**Directions for this task**
The required output is the lines below from the line containing "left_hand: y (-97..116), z" to the line containing "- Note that", inclusive, retyped exactly. No other lines belong in it.

<<<<

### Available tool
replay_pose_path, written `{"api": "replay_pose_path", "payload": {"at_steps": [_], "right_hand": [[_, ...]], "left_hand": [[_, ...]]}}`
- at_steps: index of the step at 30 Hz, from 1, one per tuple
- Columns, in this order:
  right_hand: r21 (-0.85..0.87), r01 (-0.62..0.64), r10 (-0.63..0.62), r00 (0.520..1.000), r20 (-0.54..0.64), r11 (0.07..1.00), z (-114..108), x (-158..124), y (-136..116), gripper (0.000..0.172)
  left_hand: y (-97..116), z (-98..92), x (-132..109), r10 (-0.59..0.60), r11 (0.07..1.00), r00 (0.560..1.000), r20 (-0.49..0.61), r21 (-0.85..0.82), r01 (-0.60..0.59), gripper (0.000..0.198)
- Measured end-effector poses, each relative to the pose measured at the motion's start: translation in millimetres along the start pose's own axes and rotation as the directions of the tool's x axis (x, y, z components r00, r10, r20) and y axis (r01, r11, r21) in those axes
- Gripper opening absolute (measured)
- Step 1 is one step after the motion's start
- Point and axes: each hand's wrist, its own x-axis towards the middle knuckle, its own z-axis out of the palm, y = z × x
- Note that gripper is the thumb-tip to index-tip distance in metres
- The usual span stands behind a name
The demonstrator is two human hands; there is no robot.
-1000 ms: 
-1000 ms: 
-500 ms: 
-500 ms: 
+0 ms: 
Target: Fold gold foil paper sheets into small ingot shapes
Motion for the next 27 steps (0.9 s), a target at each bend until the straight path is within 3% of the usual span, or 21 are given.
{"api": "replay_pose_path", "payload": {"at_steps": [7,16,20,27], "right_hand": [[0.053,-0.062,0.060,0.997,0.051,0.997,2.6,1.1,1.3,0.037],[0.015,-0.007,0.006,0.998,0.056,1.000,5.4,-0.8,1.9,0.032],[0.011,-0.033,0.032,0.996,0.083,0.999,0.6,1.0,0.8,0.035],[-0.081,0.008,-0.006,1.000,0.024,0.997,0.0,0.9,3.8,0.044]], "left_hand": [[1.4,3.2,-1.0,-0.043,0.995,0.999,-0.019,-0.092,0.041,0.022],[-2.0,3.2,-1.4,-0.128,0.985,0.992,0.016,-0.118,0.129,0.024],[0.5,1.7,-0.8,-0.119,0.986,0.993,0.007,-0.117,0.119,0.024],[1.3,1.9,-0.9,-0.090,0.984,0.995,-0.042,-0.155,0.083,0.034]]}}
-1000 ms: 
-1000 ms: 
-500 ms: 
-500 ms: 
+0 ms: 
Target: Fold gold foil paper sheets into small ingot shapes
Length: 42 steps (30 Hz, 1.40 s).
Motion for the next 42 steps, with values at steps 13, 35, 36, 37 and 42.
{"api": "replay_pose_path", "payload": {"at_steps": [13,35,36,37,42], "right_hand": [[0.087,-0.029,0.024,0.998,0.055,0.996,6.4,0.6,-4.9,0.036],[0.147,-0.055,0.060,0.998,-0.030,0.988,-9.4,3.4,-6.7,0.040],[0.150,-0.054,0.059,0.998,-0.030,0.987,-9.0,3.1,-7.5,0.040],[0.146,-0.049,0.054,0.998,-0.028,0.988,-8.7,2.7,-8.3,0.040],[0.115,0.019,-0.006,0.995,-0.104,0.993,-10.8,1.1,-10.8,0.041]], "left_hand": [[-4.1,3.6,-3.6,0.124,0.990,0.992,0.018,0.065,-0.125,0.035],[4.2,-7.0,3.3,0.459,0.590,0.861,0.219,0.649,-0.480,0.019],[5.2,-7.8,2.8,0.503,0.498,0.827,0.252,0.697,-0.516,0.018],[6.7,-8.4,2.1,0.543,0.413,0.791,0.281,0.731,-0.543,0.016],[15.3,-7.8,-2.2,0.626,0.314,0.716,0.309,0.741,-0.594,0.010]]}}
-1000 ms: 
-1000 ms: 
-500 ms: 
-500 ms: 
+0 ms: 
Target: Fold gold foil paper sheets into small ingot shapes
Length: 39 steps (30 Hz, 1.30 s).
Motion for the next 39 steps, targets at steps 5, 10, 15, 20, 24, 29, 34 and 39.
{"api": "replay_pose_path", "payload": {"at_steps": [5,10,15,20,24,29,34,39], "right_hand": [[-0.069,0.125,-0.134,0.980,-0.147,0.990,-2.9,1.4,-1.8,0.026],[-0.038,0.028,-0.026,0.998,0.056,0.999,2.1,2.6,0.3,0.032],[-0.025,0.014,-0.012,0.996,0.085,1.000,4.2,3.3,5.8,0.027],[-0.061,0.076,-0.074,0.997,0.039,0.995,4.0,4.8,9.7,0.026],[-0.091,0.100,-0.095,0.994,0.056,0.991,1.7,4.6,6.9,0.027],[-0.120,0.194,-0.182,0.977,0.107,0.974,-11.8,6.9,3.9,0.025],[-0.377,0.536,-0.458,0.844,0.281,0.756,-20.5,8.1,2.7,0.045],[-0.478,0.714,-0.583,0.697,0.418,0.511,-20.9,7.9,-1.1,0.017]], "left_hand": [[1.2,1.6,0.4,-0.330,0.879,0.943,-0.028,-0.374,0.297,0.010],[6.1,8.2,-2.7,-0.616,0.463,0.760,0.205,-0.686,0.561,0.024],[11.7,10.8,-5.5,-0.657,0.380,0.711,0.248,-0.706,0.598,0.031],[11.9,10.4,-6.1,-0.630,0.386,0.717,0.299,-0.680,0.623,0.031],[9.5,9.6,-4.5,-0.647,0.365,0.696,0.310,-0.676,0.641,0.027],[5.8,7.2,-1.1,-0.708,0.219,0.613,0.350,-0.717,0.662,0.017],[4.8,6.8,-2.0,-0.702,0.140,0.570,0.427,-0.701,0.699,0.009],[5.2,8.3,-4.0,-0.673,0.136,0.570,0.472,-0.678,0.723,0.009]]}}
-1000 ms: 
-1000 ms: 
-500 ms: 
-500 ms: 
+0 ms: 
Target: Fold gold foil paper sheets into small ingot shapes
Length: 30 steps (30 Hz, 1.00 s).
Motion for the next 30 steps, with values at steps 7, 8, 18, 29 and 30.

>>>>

**Response area**
  left_hand: y (-97..116), z (-98..92), x (-132..109), r10 (-0.59..0.60), r11 (0.07..1.00), r00 (0.560..1.000), r20 (-0.49..0.61), r21 (-0.85..0.82), r01 (-0.60..0.59), gripper (0.000..0.198)
- Measured end-effector poses, each relative to the pose measured at the motion's start: translation in millimetres along the start pose's own axes and rotation as the directions of the tool's x axis (x, y, z components r00, r10, r20) and y axis (r01, r11, r21) in those axes
- Gripper opening absolute (measured)
- Step 1 is one step after the motion's start
- Point and axes: each hand's wrist, its own x-axis towards the middle knuckle, its own z-axis out of the palm, y = z × x
- Note that gripper is the thumb-tip to index-tip distance in metres

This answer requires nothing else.